**PROBLEM STATEMENT:** For the word "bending", state how many lines below contain it. Give no other text.

**EXTRACTED INFORMATION:**
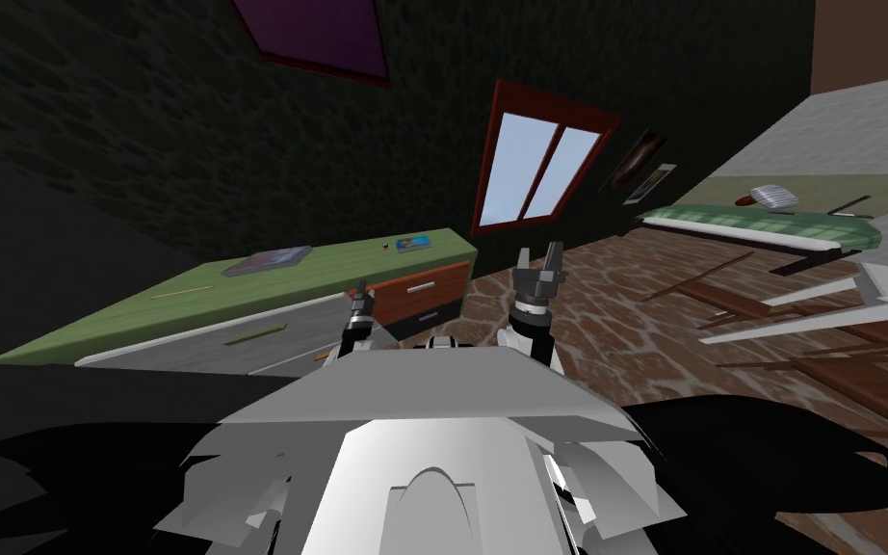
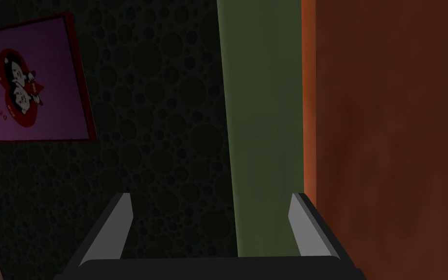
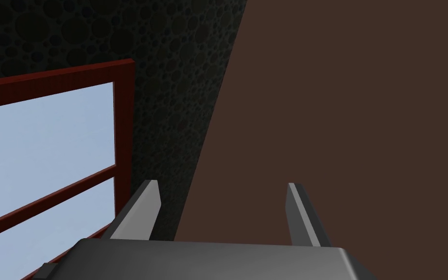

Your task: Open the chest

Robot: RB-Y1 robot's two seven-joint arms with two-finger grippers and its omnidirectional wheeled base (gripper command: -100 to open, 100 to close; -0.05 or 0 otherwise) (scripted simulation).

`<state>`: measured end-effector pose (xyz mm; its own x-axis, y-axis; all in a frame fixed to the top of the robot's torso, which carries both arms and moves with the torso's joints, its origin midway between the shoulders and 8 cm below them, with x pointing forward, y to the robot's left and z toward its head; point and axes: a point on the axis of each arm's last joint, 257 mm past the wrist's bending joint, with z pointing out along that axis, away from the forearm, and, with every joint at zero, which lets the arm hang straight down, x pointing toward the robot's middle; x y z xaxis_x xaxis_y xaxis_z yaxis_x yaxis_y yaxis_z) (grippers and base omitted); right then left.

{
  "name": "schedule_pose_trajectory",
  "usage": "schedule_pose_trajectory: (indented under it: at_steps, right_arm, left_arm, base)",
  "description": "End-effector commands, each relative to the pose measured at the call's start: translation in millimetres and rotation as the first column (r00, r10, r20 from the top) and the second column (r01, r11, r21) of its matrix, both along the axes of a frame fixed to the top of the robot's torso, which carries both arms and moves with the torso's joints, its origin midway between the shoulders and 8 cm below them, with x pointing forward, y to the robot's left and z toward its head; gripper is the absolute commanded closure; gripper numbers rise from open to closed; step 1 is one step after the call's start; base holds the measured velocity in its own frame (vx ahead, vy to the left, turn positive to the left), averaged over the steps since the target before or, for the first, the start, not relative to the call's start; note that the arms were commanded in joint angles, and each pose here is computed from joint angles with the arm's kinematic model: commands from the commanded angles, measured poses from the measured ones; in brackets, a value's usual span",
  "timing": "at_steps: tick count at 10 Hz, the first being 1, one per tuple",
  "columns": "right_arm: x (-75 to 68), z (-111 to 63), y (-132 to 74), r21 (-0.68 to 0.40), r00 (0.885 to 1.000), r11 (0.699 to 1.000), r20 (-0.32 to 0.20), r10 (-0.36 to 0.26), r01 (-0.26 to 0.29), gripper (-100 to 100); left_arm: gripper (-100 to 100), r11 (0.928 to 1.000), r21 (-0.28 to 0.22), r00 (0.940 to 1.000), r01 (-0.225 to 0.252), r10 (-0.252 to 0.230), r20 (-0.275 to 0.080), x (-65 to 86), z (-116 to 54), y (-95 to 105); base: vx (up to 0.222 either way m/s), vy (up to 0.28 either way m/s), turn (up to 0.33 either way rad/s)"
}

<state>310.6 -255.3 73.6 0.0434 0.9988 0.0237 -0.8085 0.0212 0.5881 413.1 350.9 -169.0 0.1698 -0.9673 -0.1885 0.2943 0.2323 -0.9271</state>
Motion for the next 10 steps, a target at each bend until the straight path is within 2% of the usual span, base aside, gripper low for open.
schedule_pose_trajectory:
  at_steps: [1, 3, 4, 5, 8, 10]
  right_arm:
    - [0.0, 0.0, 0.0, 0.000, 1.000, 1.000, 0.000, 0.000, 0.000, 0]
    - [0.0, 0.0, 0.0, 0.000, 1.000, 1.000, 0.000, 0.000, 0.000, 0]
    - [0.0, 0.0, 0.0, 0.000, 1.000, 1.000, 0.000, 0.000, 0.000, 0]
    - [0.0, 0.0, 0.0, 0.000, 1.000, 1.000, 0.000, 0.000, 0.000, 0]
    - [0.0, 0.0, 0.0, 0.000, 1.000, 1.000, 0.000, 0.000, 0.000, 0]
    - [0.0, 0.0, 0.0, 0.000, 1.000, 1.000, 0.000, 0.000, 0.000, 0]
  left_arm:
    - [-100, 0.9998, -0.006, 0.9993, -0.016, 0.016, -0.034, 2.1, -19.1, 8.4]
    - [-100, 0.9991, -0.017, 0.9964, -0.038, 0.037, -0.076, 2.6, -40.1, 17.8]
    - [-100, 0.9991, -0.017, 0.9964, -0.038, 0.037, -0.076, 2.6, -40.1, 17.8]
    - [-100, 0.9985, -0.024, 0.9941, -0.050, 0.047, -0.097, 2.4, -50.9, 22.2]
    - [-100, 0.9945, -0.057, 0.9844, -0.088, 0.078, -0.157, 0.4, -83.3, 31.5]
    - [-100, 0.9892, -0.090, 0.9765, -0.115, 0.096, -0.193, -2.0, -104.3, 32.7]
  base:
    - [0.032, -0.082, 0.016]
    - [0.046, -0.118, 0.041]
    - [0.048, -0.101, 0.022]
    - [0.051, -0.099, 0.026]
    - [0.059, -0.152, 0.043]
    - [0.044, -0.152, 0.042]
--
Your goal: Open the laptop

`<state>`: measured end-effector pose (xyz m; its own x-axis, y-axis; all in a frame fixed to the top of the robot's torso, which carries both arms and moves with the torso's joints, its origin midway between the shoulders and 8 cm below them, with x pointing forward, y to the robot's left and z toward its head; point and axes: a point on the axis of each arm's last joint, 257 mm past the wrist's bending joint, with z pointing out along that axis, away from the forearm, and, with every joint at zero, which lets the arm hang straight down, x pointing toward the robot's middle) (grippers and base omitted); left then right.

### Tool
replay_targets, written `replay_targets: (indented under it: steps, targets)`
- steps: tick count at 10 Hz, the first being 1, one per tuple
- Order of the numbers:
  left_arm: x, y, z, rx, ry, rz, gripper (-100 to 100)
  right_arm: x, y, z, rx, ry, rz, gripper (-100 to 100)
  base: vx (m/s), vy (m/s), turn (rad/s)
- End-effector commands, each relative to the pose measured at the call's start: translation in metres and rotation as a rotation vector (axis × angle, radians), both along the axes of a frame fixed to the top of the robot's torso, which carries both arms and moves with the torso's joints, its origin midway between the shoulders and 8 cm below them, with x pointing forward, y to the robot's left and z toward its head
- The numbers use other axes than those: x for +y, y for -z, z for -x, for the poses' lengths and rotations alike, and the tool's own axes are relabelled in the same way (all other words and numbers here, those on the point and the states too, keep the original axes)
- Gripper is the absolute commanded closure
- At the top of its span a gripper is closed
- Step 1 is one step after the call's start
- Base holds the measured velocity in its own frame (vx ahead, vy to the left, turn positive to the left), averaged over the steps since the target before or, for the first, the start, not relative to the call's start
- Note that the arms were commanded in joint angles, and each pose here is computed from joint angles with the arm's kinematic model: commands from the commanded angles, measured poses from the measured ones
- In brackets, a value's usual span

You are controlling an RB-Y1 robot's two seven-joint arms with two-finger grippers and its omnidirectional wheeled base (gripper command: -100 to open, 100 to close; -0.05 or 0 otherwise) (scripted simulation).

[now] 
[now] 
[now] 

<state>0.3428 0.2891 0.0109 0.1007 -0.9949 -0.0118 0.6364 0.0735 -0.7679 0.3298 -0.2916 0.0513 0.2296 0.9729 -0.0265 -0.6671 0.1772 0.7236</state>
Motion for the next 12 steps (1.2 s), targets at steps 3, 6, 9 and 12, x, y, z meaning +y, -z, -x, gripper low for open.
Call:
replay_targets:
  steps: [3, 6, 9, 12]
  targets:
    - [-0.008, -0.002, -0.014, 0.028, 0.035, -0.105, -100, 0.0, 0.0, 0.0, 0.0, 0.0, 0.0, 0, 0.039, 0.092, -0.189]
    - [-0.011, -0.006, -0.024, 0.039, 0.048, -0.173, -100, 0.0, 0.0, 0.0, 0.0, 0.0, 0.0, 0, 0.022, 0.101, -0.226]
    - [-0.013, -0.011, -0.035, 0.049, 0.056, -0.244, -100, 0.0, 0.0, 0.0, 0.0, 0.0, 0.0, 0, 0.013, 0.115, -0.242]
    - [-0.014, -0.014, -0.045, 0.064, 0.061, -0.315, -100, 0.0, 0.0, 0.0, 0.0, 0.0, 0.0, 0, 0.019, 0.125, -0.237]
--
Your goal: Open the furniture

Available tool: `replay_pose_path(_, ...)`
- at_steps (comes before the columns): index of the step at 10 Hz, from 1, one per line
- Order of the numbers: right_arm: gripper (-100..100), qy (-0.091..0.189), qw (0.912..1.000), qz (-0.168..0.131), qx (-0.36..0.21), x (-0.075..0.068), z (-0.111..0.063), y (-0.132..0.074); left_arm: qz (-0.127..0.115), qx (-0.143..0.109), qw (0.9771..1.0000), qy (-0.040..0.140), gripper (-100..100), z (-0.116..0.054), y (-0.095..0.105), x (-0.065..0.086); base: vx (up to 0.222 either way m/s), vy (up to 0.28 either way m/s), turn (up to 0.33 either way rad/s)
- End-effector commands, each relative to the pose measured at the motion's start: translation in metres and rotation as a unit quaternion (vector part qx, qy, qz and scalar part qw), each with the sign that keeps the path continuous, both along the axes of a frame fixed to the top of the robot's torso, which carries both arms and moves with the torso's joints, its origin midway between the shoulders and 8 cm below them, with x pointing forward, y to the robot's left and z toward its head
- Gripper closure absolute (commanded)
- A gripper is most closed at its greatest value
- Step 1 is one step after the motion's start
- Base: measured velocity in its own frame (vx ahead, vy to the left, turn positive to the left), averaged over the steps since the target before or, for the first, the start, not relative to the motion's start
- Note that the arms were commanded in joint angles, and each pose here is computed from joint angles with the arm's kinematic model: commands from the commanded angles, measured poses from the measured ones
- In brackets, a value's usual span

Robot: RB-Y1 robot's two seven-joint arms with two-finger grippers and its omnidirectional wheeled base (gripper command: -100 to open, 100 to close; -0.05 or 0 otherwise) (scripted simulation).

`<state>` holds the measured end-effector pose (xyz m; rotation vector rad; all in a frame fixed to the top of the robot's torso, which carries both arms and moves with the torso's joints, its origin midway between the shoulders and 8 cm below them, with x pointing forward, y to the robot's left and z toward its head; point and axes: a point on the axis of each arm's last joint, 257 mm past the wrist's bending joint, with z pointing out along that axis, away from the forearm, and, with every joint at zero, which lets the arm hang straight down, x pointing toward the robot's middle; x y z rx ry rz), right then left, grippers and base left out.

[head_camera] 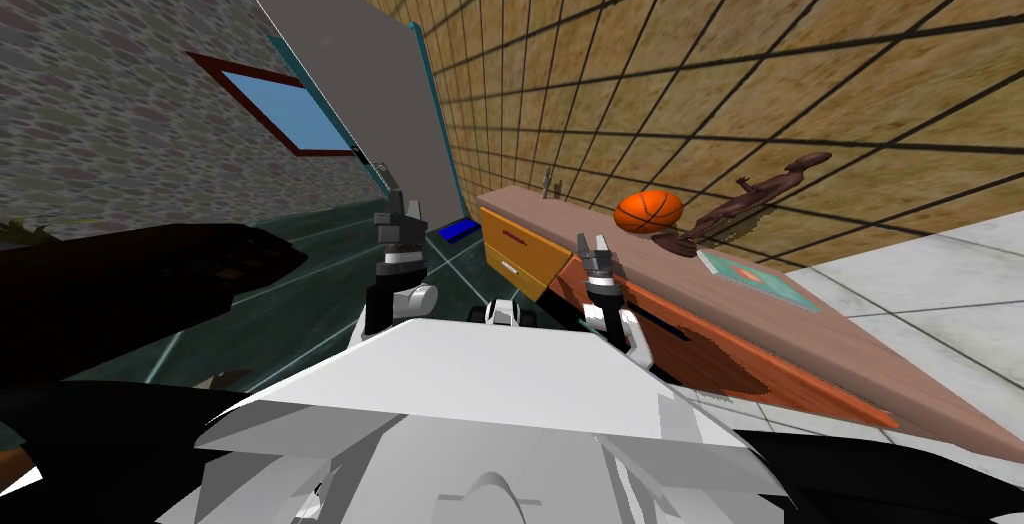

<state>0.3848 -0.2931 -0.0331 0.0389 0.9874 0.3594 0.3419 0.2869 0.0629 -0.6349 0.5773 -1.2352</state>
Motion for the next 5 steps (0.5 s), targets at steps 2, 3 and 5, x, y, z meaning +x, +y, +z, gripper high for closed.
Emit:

**OUTPUT FOR THIS EXERCISE:** 3